Search the data below, and report every line in which "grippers" occurs.

- Opening Delimiter -

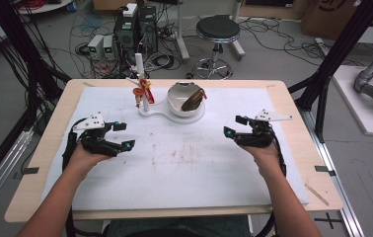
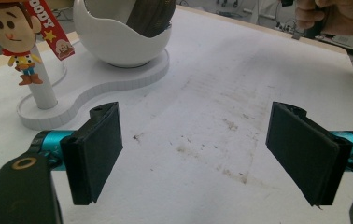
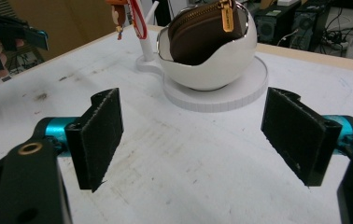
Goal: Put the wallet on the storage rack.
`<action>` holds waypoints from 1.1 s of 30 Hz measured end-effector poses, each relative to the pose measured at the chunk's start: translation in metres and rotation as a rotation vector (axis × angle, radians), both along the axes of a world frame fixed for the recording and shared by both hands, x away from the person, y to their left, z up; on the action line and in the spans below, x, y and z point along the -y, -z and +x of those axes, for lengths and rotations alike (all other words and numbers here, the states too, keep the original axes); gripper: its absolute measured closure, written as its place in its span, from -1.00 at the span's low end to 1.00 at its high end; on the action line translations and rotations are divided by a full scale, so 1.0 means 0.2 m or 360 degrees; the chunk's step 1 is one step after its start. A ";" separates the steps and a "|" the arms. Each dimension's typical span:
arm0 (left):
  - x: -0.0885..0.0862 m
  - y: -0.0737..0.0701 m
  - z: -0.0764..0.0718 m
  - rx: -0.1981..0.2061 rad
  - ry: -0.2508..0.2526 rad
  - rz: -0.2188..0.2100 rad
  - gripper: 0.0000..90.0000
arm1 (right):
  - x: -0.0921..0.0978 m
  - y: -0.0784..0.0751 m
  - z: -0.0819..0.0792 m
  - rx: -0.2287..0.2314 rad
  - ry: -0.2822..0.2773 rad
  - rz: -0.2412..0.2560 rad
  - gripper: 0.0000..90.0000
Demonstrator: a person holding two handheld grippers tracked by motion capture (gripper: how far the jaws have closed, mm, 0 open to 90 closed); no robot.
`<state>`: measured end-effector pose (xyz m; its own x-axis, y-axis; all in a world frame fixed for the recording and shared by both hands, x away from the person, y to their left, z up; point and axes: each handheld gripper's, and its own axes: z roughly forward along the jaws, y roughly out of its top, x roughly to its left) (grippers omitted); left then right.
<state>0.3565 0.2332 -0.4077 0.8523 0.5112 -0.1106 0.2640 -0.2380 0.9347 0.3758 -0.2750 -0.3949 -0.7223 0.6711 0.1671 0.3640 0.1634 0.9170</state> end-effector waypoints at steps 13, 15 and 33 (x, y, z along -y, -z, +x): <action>0.00 0.01 0.00 0.0001 0.0006 0.0012 -0.59 | 0.07 0.10 -0.05 -0.0079 0.0066 -0.0062 -0.58; 0.00 0.01 0.00 0.0001 0.0009 0.0015 -0.59 | 0.07 0.10 -0.05 -0.0083 0.0072 -0.0062 -0.58; 0.00 0.02 0.00 -0.0009 0.0009 0.0012 -0.59 | 0.07 0.11 -0.05 -0.0102 0.0071 -0.0095 -0.58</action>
<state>0.3563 0.2330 -0.4117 0.8545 0.5074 -0.1113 0.2679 -0.2467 0.9313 0.3665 -0.2883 -0.4171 -0.6805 0.7127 0.1705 0.4296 0.1994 0.8807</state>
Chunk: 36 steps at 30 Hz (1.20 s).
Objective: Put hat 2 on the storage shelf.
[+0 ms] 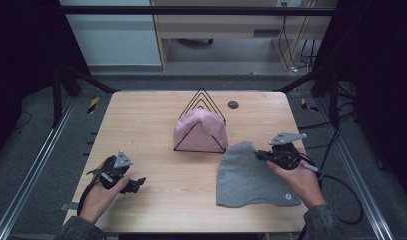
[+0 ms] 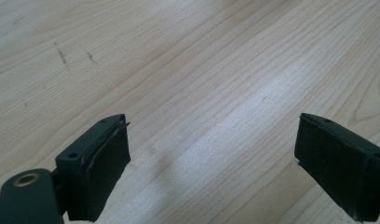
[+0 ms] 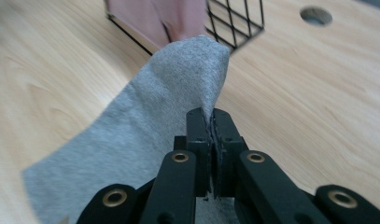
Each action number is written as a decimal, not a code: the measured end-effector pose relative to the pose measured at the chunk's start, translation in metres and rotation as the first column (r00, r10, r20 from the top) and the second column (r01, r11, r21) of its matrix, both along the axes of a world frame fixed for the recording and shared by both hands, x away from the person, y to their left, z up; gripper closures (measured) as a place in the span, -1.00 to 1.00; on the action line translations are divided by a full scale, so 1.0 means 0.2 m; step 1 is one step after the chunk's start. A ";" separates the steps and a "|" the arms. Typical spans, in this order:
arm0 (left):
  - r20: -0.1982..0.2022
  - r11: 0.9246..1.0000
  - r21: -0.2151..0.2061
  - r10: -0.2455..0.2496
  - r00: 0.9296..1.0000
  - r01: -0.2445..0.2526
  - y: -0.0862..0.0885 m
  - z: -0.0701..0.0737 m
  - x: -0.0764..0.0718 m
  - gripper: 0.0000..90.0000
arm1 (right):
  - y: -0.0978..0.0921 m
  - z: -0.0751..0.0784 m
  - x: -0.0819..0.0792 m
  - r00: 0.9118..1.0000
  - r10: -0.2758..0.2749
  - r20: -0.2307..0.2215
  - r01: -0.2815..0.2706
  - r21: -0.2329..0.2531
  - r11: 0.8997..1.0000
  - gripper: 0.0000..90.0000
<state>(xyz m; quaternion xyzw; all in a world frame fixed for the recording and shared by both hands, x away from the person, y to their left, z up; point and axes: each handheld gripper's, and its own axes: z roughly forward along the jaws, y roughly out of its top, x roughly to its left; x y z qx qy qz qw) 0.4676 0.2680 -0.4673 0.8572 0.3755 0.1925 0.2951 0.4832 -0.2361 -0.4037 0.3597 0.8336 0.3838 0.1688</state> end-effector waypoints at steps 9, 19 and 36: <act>0.016 0.995 -0.089 -0.036 0.999 0.037 -0.03 0.06 -0.04 -0.80 | 0.10 0.25 -0.15 0.990 0.083 0.110 -0.087 0.028 0.996 0.95; 0.073 0.962 -0.246 -0.101 0.992 0.116 -0.12 0.31 0.00 -0.80 | 0.17 0.53 -0.21 0.967 0.141 0.213 -0.158 0.062 0.986 0.95; 0.157 0.933 -0.266 -0.206 0.966 0.242 -0.35 0.67 0.13 -0.70 | 0.32 0.82 -0.12 0.937 0.194 0.290 -0.226 0.082 0.971 0.95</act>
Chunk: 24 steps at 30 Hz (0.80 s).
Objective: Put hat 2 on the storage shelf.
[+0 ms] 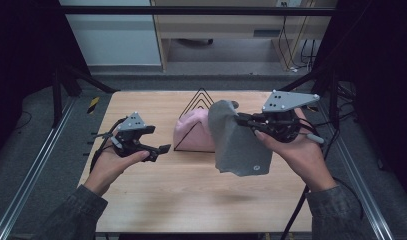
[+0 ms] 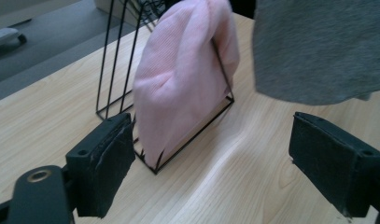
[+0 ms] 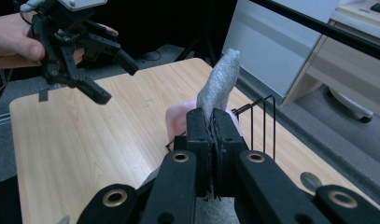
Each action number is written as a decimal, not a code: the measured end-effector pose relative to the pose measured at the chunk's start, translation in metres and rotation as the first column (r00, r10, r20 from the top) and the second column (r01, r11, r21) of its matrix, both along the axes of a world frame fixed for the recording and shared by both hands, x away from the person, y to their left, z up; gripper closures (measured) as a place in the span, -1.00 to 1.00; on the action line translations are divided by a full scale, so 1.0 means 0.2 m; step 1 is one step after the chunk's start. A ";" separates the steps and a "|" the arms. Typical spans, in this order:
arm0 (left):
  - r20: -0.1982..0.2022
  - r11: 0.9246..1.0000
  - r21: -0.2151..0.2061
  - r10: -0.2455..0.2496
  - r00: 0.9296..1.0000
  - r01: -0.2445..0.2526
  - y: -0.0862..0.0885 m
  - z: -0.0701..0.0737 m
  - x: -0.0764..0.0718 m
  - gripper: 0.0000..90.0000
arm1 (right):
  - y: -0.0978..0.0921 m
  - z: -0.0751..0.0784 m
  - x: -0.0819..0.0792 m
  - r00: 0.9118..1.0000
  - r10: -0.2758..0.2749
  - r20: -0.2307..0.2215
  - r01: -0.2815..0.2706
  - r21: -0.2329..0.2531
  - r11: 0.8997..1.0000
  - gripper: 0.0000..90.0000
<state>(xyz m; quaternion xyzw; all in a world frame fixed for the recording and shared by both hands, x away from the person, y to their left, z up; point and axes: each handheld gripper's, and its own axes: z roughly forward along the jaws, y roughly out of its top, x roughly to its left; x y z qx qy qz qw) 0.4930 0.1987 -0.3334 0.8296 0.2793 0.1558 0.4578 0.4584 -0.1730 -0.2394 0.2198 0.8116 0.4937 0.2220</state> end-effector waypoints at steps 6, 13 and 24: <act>0.024 0.999 -0.007 -0.031 0.999 0.032 -0.06 0.06 0.01 -0.60 | 0.03 0.05 0.03 1.000 0.000 0.005 0.000 0.010 1.000 0.95; 0.040 0.998 -0.017 -0.061 0.997 0.062 -0.10 0.09 0.00 -0.51 | 0.08 0.07 0.05 1.000 0.005 0.008 -0.005 0.005 1.000 0.95; 0.075 0.996 -0.021 -0.082 0.994 0.084 -0.14 0.16 0.02 -0.36 | 0.17 0.16 0.07 0.999 0.027 0.024 -0.027 0.020 0.999 0.95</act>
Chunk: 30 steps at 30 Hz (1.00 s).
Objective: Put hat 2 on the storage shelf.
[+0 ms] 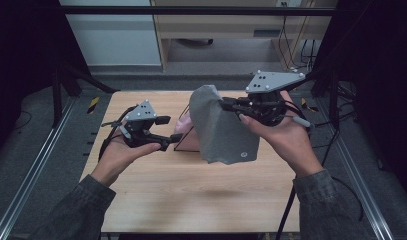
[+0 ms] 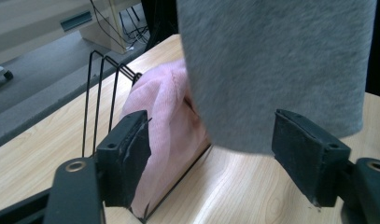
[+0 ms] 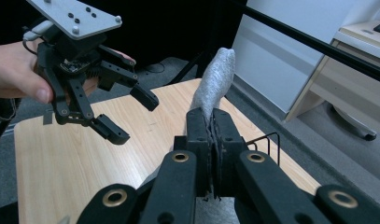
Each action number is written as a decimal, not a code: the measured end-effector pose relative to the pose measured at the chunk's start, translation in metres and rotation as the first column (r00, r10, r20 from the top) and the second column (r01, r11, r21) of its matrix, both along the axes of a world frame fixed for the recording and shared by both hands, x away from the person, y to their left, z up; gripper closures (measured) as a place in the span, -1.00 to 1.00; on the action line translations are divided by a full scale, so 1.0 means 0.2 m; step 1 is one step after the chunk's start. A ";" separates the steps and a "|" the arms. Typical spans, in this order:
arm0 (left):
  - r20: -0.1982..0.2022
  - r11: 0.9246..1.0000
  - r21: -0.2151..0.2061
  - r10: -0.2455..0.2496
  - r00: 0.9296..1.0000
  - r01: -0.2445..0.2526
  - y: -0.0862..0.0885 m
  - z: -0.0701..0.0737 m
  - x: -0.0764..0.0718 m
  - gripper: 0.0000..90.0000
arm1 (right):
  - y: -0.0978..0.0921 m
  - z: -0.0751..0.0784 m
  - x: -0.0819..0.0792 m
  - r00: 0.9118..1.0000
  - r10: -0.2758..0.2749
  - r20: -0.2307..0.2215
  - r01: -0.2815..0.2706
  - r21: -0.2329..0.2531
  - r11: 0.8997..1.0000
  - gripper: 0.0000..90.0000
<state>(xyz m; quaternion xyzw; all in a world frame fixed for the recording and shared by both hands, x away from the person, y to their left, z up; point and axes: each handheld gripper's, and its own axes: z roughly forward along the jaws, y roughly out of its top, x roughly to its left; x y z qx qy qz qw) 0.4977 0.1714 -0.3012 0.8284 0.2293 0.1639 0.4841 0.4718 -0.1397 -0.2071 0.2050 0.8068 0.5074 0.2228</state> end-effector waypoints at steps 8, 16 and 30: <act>-0.007 1.000 -0.002 -0.013 1.000 0.013 -0.07 -0.02 0.06 -0.30 | 0.06 0.00 0.03 1.000 0.025 -0.011 -0.024 0.015 1.000 0.95; 0.002 0.999 -0.027 -0.020 1.000 0.020 -0.17 -0.03 0.12 0.02 | 0.07 0.01 0.02 1.000 0.029 -0.012 -0.028 0.025 0.999 0.95; -0.014 1.000 -0.008 -0.017 1.000 0.017 -0.21 0.08 0.12 0.94 | -0.08 -0.01 0.09 0.997 -0.069 -0.019 0.070 0.041 0.997 0.95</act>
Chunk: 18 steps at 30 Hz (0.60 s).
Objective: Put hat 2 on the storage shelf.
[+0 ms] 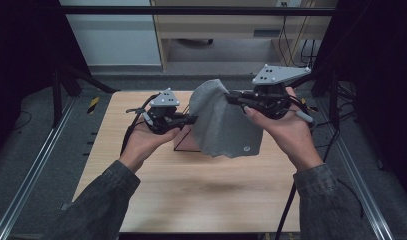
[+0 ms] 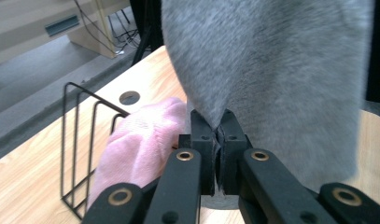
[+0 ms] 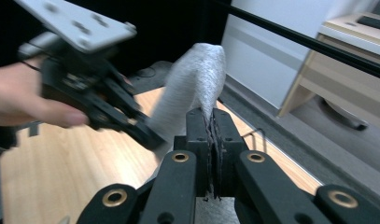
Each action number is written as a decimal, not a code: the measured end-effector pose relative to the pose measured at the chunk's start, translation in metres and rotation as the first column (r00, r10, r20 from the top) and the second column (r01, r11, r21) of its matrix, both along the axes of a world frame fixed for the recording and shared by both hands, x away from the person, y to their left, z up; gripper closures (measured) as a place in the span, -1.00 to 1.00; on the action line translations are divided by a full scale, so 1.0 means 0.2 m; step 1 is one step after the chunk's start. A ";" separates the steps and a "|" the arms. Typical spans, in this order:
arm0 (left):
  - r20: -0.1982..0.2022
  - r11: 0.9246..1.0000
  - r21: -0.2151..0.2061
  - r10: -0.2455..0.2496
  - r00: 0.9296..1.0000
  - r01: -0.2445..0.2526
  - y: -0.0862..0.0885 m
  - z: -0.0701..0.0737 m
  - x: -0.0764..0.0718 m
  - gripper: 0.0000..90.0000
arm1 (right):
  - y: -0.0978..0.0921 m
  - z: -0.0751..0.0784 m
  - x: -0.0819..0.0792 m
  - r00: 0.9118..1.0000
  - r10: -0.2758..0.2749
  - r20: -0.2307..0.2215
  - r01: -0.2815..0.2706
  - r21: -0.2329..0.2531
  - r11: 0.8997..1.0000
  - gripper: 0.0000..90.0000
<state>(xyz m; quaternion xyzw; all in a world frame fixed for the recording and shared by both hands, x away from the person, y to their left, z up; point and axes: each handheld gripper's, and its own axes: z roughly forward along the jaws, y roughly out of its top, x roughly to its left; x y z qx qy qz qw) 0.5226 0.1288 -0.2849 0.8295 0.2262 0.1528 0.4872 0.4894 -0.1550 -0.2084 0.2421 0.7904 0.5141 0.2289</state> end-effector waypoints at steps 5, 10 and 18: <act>0.023 0.999 0.008 0.032 0.999 -0.033 0.05 0.09 -0.01 0.95 | -0.03 0.01 0.04 0.999 -0.041 -0.003 0.041 0.014 0.999 0.95; 0.050 0.998 0.012 0.056 0.997 -0.056 0.07 0.20 0.02 0.95 | -0.02 0.05 0.10 0.997 -0.075 0.011 0.075 0.030 0.997 0.95; 0.059 0.996 0.001 0.086 0.995 -0.086 0.07 0.27 0.12 0.95 | 0.01 0.10 0.26 0.993 -0.114 0.013 0.113 0.061 0.992 0.95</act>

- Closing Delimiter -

## EXERCISE RESULT
Demonstrator: a person holding two handheld grippers tracked by motion capture (gripper: how far the jaws have closed, mm, 0 open to 90 closed); no robot.
`<state>`: measured end-effector pose (xyz m; its own x-axis, y-axis; all in a world frame fixed for the recording and shared by both hands, x away from the person, y to their left, z up; point and axes: each handheld gripper's, and its own axes: z roughly forward along the jaws, y roughly out of its top, x roughly to its left) (grippers omitted); left then right.

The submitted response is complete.